David McCullough’s biography of Adams has the power, sweep and spectacle of a superb novel. Unlike the other “Founding Fathers,” Adams is remarkably accessible. An inveterate letter-writer, more than 1000 passed between him and his thoroughly admirable wife, Abigail, of which perhaps 400 have never been published. Adams wrote like he spoke, bluntly and with vivid imagery. Hardly the cranky curmudgeon of modern myth, he was a likable, often charming man, with great humor and good cheer. Irascible at times, he was nonetheless his own harshest critic. It might be said that almost everybody admired John Adams except perhaps John Adams.

Even before he became Washington’s vice president, he had provided great service to his country by negotiating Dutch loans at a critical time in the Revolution and played the central role in negotiating the Treaty of Paris that ended the American Revolution.

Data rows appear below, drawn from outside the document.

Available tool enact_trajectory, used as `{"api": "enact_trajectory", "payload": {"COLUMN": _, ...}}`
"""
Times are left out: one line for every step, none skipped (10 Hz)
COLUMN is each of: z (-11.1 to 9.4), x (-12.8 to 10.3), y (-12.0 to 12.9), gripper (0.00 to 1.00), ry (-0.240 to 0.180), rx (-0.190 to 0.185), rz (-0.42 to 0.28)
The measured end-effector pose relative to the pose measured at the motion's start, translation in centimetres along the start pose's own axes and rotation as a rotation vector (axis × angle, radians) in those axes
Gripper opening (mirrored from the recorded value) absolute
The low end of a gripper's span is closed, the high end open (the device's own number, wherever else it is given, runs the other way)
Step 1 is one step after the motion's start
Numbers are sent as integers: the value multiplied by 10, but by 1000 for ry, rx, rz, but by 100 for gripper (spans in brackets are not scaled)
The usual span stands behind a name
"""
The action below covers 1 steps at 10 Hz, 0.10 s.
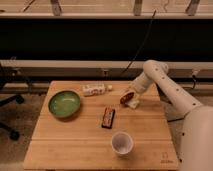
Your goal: Place the pepper on the white sponge
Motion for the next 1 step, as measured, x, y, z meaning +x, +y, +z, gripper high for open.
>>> {"api": "enact_trajectory", "payload": {"z": -3, "x": 1, "y": 1, "gripper": 80, "ry": -2, "rx": 3, "rz": 2}}
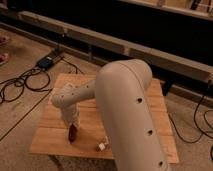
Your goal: Place the pepper in the ceramic cup
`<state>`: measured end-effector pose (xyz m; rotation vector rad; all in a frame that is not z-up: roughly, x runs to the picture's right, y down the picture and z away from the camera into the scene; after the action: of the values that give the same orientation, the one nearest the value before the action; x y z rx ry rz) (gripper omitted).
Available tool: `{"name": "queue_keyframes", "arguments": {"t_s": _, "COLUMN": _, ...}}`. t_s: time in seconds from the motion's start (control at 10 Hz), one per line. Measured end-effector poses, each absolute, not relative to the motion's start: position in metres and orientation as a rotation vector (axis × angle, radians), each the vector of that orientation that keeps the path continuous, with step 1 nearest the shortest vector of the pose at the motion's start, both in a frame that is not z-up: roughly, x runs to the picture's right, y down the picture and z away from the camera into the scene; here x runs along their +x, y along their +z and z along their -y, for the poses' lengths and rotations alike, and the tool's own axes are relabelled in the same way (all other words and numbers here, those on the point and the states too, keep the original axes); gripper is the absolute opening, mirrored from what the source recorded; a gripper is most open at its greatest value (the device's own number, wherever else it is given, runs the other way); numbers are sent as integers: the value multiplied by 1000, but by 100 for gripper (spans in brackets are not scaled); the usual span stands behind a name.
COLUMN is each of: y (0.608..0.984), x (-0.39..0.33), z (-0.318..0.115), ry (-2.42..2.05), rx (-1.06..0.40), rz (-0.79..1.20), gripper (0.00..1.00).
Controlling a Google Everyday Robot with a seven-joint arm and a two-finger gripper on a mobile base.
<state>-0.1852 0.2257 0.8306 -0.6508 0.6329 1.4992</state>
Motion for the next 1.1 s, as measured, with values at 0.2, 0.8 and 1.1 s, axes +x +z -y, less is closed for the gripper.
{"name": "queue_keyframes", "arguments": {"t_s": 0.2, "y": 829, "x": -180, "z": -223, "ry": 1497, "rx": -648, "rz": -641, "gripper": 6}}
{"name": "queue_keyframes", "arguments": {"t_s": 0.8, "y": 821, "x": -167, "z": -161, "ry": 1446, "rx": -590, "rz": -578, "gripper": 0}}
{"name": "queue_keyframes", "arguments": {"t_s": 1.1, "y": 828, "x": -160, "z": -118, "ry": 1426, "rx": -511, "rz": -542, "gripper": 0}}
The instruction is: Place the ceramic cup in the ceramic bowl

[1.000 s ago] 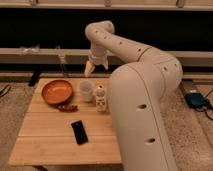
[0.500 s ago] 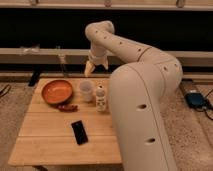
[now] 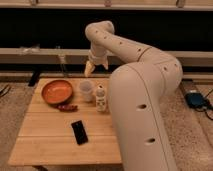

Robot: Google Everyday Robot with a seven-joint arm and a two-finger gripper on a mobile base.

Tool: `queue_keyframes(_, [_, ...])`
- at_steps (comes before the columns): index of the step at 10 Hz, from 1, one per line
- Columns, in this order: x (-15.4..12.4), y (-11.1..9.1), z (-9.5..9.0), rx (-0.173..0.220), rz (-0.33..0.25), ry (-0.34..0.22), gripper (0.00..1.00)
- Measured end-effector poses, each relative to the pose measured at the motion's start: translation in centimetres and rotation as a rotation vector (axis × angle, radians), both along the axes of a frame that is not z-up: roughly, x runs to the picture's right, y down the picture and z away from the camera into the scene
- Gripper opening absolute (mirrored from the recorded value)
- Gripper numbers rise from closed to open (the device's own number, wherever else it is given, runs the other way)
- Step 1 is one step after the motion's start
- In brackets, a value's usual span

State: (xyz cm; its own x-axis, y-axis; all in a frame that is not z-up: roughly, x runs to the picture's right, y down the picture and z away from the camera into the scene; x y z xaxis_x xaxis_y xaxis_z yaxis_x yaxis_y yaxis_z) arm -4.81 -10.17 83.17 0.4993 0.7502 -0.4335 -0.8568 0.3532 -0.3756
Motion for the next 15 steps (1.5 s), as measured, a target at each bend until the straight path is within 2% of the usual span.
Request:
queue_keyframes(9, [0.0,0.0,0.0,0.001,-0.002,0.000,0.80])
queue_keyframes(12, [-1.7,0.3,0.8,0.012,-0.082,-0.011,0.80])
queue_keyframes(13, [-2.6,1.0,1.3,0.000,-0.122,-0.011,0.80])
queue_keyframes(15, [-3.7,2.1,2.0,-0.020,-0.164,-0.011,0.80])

As vice president, Adams stayed aloof from party considerations. He was then elected the second president of the United States by three electoral votes over Jefferson. But his old friend (and Abigail’s as well) was a schemer. Jefferson subsidized the loathsome James Callendar who scurrilously attacked Adams as a “repulsive pedant” and a “gross hypocrite.”

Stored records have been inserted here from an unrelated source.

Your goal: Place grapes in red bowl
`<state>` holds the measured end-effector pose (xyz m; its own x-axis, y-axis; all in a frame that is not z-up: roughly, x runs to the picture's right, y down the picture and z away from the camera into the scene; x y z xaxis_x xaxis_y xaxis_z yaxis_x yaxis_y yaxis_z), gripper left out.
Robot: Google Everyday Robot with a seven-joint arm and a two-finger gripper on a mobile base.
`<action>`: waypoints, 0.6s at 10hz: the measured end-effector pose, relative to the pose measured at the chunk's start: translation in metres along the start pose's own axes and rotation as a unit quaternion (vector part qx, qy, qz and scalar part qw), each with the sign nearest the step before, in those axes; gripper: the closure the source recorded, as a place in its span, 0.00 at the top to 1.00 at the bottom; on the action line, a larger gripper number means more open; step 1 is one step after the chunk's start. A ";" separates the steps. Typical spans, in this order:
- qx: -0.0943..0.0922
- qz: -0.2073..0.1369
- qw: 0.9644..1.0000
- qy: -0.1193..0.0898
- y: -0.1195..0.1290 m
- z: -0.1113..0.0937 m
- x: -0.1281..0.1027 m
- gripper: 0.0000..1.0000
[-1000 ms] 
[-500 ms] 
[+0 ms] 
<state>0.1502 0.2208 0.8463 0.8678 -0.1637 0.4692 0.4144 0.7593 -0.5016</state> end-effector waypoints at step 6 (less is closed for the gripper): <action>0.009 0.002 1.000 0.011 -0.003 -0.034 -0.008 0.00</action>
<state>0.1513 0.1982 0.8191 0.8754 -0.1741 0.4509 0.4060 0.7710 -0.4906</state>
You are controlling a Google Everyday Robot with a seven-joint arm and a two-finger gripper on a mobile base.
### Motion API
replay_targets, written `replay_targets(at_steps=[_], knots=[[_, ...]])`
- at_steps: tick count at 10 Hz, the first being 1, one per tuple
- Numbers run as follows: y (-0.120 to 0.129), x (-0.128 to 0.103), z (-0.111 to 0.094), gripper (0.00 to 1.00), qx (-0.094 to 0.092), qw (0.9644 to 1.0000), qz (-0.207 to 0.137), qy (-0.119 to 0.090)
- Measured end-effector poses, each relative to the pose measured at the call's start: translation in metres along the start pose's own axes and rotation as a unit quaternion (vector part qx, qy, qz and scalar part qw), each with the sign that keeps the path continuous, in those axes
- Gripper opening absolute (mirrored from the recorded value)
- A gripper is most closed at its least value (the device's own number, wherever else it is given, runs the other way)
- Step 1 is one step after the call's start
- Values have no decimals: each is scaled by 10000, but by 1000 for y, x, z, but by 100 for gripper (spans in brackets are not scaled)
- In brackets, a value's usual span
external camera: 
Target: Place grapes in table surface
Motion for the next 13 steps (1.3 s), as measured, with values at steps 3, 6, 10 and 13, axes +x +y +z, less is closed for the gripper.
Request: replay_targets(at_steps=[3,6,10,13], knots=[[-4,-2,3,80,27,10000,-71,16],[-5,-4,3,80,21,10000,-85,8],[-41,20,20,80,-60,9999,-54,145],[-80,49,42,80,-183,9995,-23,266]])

As planned by Jefferson and Madison, Callendar was duly arrested, tried and convicted under the Sedition Act, a piece of legislation that will forever tarnish Adams’ memory. But when Callendar turned on Jefferson, who he felt had not paid him enough for his dirty work, the whole, sordid story of Jefferson’s involvement came out. Abigail never forgave him, though Adams did.

If the Sedition Act was the greatest blot on Adams’ presidency, his effort to avoid war with France was his greatest achievement. Among other things, a war with France would have rendered impossible the Louisiana Purchase, that huge expanse of American territory that laid the foundation for America’s eventual emergence as a great power.

Defeated by Jefferson in the 1800 election, Adams retired to his farm in Quincy, Massachusetts, not to brood but to return to the joys of ordinary family life. In 1812, he initiated a correspondence with Jefferson that, as McCullough observes, is one of the finest in the English language. Adams lived to see his eldest son, John Quincy, elected the sixth president of the United States in 1824.

In failing health, both Adams and Jefferson, two of the last three surviving signers of the Declaration of Independence, strove to stay alive until July 4, 1826, the 50th anniversary of the signing of that great document which Adams and Jefferson had drafted. Both men died that day. Adams’ last words were the hopeful “Jefferson lives.” But, alas, he did not.